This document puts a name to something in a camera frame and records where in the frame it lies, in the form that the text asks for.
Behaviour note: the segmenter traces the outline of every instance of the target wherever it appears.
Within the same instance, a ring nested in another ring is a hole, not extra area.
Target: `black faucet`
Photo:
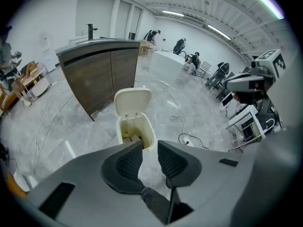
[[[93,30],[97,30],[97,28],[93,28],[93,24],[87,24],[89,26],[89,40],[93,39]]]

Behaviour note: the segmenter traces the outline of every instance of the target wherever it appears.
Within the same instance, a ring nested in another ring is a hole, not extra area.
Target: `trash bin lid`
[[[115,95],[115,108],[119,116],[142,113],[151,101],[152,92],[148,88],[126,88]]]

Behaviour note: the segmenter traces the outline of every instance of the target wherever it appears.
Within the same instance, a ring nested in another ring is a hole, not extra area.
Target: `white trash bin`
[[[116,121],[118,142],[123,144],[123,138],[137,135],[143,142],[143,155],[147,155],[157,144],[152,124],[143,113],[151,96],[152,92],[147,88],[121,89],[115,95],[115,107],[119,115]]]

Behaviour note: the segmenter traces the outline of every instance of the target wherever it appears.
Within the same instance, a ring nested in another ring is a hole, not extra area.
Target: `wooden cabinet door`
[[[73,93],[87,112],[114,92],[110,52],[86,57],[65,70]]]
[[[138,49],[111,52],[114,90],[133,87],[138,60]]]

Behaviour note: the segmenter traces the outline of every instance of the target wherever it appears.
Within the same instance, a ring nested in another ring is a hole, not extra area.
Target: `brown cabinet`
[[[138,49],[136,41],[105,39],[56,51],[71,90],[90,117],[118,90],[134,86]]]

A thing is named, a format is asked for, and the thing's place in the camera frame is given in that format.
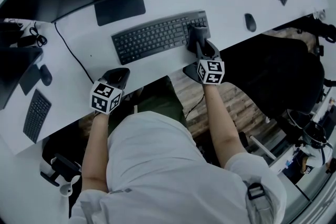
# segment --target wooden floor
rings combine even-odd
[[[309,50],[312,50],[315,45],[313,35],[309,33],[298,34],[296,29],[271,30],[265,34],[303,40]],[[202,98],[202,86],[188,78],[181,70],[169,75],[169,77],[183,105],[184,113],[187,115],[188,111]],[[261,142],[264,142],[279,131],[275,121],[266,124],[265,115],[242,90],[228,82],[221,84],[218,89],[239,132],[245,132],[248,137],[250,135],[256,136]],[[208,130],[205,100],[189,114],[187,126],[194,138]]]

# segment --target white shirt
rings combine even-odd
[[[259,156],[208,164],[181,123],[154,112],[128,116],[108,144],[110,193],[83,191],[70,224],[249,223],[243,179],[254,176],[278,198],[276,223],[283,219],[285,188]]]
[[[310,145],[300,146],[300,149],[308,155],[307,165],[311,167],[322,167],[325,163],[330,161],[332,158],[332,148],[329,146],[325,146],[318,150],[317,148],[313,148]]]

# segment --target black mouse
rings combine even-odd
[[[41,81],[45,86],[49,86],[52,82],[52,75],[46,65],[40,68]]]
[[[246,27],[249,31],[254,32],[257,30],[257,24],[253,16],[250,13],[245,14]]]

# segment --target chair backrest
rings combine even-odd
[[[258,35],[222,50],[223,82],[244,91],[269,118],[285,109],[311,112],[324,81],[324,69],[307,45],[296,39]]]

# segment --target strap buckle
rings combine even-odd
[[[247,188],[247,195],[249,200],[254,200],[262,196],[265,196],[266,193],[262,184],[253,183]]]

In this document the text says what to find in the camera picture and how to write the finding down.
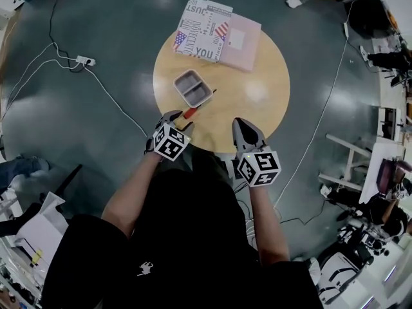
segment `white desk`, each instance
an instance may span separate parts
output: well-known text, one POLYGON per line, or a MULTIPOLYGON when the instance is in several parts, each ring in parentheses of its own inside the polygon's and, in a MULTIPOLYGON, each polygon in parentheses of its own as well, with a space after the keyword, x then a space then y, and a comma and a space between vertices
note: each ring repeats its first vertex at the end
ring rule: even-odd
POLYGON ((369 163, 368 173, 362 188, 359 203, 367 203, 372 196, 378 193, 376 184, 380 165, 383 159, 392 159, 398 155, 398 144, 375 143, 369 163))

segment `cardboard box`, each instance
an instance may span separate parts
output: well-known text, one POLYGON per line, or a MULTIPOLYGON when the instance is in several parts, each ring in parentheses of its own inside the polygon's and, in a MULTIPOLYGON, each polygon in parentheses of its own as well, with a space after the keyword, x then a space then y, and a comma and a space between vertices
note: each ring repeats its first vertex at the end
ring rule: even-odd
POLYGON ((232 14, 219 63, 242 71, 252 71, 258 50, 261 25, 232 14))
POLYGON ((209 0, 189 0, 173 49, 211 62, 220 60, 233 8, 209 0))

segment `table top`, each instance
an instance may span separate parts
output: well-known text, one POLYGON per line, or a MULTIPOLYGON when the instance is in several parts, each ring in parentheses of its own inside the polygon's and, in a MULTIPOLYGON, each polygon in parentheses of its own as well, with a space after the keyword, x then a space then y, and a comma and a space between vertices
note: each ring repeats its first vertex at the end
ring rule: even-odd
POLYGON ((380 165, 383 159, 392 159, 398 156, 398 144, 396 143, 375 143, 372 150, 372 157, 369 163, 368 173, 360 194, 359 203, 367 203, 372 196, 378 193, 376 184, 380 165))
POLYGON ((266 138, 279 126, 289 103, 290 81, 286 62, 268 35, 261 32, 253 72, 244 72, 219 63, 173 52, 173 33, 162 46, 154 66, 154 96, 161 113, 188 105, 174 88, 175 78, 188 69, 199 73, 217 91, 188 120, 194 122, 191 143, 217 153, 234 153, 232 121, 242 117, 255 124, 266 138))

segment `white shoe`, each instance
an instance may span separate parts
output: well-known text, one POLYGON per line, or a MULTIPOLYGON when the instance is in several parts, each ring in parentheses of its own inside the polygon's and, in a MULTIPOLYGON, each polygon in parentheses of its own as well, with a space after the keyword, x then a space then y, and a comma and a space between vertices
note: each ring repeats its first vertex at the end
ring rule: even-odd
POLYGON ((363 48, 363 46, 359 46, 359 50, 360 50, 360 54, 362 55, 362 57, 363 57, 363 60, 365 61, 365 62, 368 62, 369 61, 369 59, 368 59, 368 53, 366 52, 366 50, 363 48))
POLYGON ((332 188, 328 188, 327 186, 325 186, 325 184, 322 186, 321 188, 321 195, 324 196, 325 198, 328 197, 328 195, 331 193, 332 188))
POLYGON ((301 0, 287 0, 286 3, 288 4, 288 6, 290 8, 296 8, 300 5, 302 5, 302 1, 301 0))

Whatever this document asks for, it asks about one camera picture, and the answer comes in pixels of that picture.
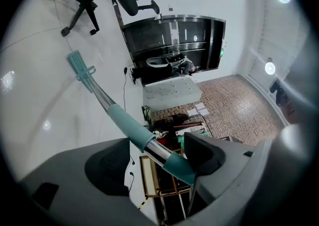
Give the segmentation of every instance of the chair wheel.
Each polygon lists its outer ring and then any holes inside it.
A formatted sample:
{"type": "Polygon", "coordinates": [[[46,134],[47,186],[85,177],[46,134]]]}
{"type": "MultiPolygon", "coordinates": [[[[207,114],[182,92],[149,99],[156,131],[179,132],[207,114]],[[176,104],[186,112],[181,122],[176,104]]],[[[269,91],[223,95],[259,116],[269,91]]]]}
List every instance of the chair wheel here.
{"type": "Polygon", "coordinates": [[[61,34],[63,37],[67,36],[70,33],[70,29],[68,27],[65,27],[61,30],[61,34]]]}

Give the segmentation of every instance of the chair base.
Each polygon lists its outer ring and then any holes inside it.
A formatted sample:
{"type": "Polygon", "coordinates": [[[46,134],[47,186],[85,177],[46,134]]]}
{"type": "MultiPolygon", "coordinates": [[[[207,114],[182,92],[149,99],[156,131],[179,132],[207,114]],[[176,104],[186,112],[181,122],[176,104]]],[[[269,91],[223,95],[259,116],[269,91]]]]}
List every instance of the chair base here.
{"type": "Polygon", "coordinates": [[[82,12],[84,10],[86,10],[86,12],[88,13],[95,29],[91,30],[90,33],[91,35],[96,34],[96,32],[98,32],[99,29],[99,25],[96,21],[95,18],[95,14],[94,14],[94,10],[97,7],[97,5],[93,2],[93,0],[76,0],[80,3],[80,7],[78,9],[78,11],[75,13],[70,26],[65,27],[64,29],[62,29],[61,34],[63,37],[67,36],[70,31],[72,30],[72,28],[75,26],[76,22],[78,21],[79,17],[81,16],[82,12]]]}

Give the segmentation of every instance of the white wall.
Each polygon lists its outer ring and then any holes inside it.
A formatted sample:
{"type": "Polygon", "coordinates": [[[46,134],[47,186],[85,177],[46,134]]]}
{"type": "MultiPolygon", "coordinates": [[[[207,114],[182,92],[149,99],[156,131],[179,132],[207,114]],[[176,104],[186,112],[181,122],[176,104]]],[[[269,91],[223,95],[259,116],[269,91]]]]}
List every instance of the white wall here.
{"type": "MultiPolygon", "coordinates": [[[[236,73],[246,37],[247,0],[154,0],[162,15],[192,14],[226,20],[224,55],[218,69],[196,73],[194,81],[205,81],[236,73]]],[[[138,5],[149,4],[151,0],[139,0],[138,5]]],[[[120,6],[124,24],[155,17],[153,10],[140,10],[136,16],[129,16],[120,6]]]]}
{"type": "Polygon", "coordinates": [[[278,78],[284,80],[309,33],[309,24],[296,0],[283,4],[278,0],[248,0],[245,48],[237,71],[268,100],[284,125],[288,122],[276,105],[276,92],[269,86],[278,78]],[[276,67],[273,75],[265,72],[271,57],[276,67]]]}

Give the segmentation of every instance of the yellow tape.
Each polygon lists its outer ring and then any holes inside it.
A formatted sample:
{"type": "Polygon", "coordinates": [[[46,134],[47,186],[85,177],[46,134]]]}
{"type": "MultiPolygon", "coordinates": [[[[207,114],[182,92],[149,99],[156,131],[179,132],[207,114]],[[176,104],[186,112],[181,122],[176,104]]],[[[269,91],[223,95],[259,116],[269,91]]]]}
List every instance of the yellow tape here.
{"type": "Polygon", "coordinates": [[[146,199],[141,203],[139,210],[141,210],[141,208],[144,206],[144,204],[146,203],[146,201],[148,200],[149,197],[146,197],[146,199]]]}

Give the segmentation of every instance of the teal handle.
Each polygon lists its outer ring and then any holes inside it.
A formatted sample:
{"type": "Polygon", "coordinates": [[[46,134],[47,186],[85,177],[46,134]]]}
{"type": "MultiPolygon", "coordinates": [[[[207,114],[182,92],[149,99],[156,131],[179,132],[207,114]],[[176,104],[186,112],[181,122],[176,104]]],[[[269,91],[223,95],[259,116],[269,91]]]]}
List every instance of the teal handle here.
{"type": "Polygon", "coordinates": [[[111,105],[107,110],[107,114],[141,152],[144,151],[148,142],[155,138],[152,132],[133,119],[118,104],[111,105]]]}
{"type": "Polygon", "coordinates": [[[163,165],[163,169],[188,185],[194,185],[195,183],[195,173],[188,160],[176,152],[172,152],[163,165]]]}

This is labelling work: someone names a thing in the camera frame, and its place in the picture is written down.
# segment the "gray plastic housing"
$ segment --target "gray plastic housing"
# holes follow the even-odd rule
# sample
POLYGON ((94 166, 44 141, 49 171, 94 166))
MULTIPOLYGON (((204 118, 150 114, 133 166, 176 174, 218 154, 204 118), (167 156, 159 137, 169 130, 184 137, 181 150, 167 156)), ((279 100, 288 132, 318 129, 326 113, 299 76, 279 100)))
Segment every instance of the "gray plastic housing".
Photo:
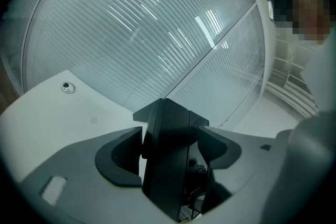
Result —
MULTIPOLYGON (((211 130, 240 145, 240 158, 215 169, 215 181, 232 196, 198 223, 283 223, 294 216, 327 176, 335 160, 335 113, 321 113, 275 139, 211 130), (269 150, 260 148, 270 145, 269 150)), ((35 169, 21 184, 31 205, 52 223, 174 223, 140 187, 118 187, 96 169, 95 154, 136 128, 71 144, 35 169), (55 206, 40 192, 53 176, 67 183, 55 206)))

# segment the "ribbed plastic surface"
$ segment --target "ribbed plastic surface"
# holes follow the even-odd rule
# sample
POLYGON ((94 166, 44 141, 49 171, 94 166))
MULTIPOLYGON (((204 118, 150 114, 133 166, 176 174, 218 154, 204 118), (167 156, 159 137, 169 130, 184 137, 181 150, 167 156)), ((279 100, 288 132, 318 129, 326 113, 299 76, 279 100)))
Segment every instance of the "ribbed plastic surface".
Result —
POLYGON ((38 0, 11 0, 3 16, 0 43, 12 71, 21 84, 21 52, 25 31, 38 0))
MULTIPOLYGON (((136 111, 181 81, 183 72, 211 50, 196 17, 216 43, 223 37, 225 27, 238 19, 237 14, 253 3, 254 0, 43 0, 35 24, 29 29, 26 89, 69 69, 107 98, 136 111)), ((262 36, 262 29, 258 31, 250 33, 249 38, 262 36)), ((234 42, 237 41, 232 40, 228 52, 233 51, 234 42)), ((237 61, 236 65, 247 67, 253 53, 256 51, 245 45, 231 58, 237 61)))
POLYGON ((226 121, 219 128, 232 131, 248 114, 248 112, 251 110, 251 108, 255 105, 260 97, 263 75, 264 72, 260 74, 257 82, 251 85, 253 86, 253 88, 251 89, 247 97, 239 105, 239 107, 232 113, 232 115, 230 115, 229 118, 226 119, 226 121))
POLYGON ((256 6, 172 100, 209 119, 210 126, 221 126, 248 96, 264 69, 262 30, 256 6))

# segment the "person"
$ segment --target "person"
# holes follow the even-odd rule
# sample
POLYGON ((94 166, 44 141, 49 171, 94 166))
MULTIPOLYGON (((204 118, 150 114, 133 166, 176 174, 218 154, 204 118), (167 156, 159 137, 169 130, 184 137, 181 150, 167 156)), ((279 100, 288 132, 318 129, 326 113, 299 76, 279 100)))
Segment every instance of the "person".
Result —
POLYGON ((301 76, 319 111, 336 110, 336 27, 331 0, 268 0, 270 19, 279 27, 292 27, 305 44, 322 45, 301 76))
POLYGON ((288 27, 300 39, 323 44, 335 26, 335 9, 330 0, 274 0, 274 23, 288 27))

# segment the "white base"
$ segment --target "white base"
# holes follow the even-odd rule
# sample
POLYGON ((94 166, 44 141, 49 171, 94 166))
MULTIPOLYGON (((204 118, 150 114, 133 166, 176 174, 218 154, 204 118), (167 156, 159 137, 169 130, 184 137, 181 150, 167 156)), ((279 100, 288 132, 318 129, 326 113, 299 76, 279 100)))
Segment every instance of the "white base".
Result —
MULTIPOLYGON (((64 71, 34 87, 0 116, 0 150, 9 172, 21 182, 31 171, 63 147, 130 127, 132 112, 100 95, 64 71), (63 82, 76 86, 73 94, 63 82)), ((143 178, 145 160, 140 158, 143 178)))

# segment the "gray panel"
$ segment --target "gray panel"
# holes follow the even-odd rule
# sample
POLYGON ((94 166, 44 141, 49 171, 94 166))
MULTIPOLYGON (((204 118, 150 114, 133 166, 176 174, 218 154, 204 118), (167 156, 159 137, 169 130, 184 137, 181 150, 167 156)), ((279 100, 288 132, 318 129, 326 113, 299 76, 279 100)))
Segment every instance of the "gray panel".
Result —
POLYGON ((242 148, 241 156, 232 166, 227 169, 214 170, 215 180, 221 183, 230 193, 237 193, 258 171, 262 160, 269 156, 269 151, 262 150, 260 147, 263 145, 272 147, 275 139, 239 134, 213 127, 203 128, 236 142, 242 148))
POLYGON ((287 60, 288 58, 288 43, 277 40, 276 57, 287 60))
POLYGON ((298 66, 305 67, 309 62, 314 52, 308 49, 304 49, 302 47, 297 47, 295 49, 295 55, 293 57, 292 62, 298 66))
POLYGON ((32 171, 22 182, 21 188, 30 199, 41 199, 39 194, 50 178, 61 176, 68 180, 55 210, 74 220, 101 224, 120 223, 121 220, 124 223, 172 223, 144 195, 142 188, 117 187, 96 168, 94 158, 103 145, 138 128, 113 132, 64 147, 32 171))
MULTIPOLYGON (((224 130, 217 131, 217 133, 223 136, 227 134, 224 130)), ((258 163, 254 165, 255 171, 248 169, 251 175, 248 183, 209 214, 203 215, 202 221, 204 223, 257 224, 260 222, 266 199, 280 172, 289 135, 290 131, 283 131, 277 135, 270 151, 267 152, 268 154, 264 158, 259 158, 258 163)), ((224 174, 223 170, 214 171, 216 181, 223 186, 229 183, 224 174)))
# # # # #
== Task prompt ==
Reproduce every line of the records containing the string "ribbed".

== Answer to this task ==
# segment the "ribbed plastic surface"
$ segment --target "ribbed plastic surface"
Segment every instance of the "ribbed plastic surface".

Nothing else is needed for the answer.